Salmina married art historian Francis Haskell in Leningrad in 1965, having met him in 1962 while working as commissar at the Venice Biennale. She moved to England to live with him. They were described as being "inseparable" for the remainder of Francis Haskell's life. The Times wrote that the couple "seemed to be familiar with every museum and monument in Europe and America, and their house in Oxford became the heart of an international network of personal and professional friendships".

In 1970, Salmina-Haskell published Russian Paintings and Drawings in the Ashmolean Museum, which was republished in 1989.

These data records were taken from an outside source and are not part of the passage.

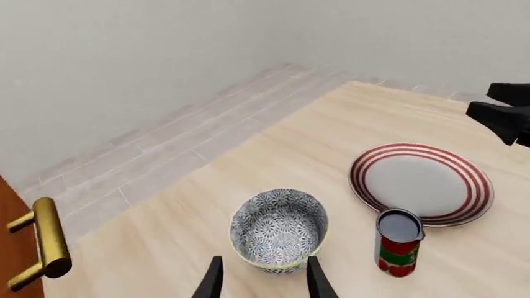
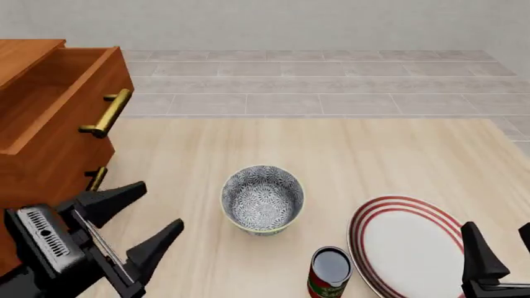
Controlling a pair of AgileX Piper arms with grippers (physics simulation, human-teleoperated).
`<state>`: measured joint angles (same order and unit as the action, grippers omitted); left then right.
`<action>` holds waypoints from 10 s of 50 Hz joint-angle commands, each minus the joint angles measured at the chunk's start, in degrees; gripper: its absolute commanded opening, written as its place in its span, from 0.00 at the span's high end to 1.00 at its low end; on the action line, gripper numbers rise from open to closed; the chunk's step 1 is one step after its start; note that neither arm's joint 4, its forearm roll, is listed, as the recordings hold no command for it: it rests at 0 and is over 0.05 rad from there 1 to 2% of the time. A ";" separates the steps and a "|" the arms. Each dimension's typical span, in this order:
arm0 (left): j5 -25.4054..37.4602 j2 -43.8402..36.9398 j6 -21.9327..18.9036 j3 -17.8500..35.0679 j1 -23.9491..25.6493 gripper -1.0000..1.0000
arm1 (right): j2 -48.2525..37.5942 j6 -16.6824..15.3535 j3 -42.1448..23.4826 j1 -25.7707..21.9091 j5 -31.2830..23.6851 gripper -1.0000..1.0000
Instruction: Put the ketchup in the top drawer of the cabinet.
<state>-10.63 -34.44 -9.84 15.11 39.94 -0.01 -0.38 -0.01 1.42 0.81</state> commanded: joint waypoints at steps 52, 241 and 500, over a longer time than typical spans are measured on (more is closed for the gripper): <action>-24.39 -56.60 -2.90 13.16 24.23 0.00 | 0.01 -2.53 0.01 -2.39 0.82 0.00; 19.20 3.52 -0.34 7.54 -4.19 1.00 | 0.01 -0.59 0.01 -4.14 0.34 0.00; 64.38 -27.36 -8.83 66.89 -47.42 0.00 | 0.01 -0.59 0.01 -4.14 0.34 0.00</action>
<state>51.25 -63.81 -18.54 79.68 -8.40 -0.01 -0.97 0.00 -2.72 1.15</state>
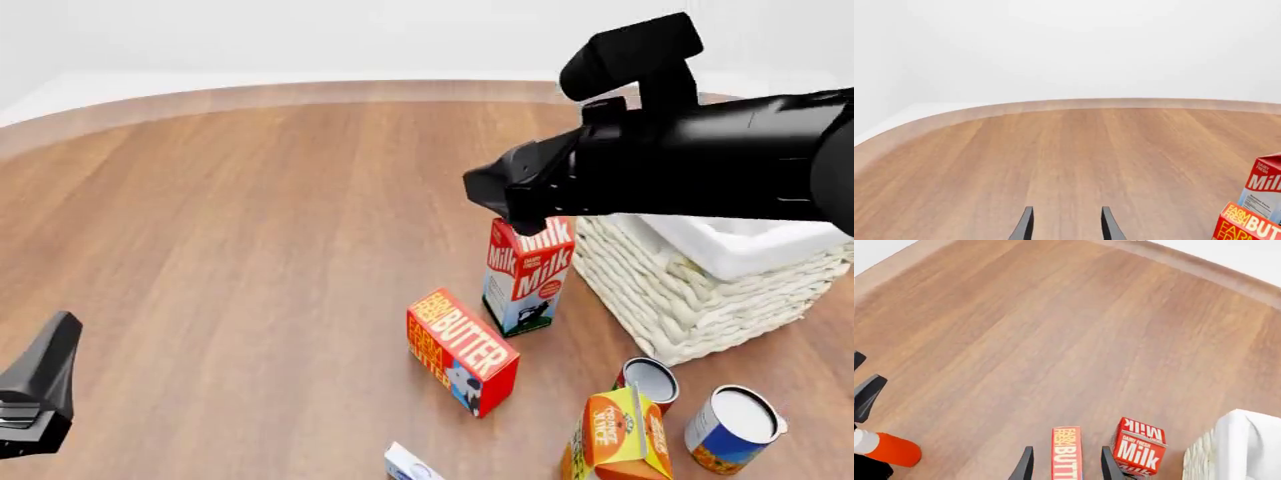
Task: Pick up the cream cheese box and the butter, and put them in the basket.
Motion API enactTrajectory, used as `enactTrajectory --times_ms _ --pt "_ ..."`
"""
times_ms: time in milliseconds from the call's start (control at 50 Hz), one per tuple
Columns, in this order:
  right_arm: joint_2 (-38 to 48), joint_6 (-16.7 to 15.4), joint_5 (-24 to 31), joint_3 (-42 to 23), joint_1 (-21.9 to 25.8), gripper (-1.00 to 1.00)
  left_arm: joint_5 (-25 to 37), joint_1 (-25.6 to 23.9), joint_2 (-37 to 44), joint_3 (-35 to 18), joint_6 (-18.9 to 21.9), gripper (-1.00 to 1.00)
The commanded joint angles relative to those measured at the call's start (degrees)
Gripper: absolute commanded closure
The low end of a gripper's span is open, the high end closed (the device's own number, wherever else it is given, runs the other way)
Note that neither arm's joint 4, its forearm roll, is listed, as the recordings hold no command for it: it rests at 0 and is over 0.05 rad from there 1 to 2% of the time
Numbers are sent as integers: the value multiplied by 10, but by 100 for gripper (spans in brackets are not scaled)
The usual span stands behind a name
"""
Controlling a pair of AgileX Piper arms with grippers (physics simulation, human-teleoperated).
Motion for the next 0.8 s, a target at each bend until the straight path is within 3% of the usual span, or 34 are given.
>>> enactTrajectory --times_ms 20,280,800 --pt "30 -7 -10 11 0 -100 0 0 0 0 0 -100" --pt "53 -2 -22 11 9 -100 0 0 0 0 0 -100" --pt "69 33 -105 102 -6 -100 0 0 0 0 0 -100"
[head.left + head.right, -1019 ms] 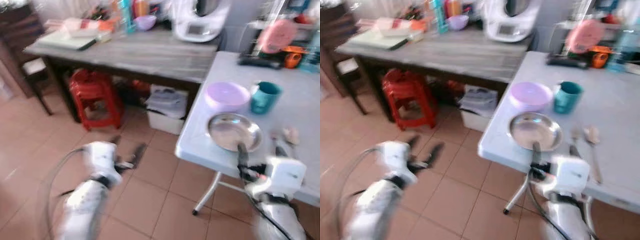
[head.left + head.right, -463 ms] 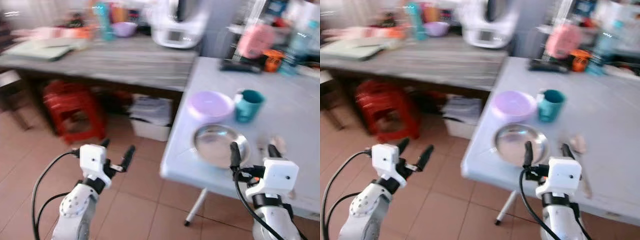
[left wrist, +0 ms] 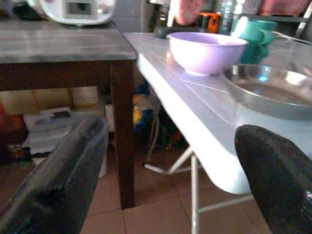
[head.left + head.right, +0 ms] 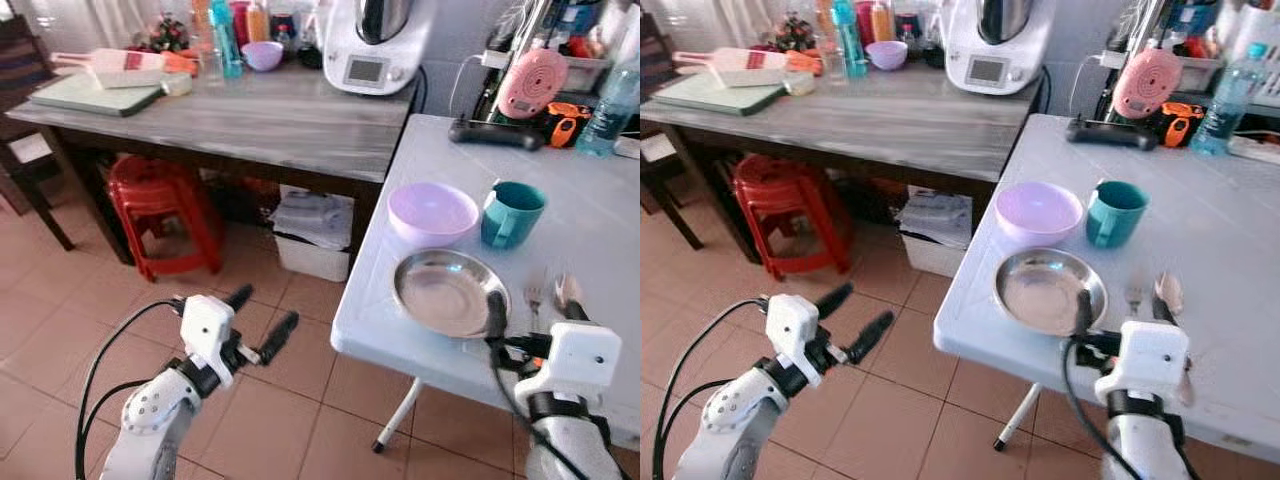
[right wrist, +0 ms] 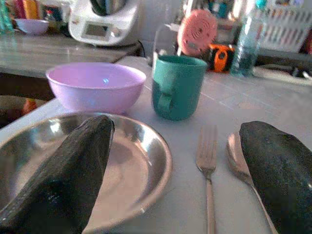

She assisted Richard Buckle with a biography of Serge Diaghilev, lending translation support and art history context. She also helped with works on other Russian figures such as Anatole Demidoff, and works including Isaiah Berlin's The Soviet Mind: Russian Culture Under Communism.

== Select bibliography ==

- G.B Tiepolo: Life and Work (Leningrad, 1963)
- 'Two Drawings by Francesco Vanni' in The Burlington Magazine, Vol. 109, No. 775 (October 1967)
- Russian Paintings and Drawings in the Ashmolean Museum (Oxford: Ashmolean Museum, 1970)
- 'Venetian Drawings at the Heim Gallery' in The Burlington Magazine, Vol. 114, No. 828 (March 1972)
- Russian Drawings in the Victoria and Albert Museum (Oxford Slavonic Papers, 1972)
- 'St. Petersburg in Oxford' in Oxford Art Journal, Volume 1, Issue 1 (1 March 1978)
- 'A Scandinavian Printmaker in Russia' in Print Quarterly, Vol. 3, No. 1 (March 1986)
- Panoramic Views of St. Petersburg from 1716-1835 (Oxford: Ashmolean Museum, 1993)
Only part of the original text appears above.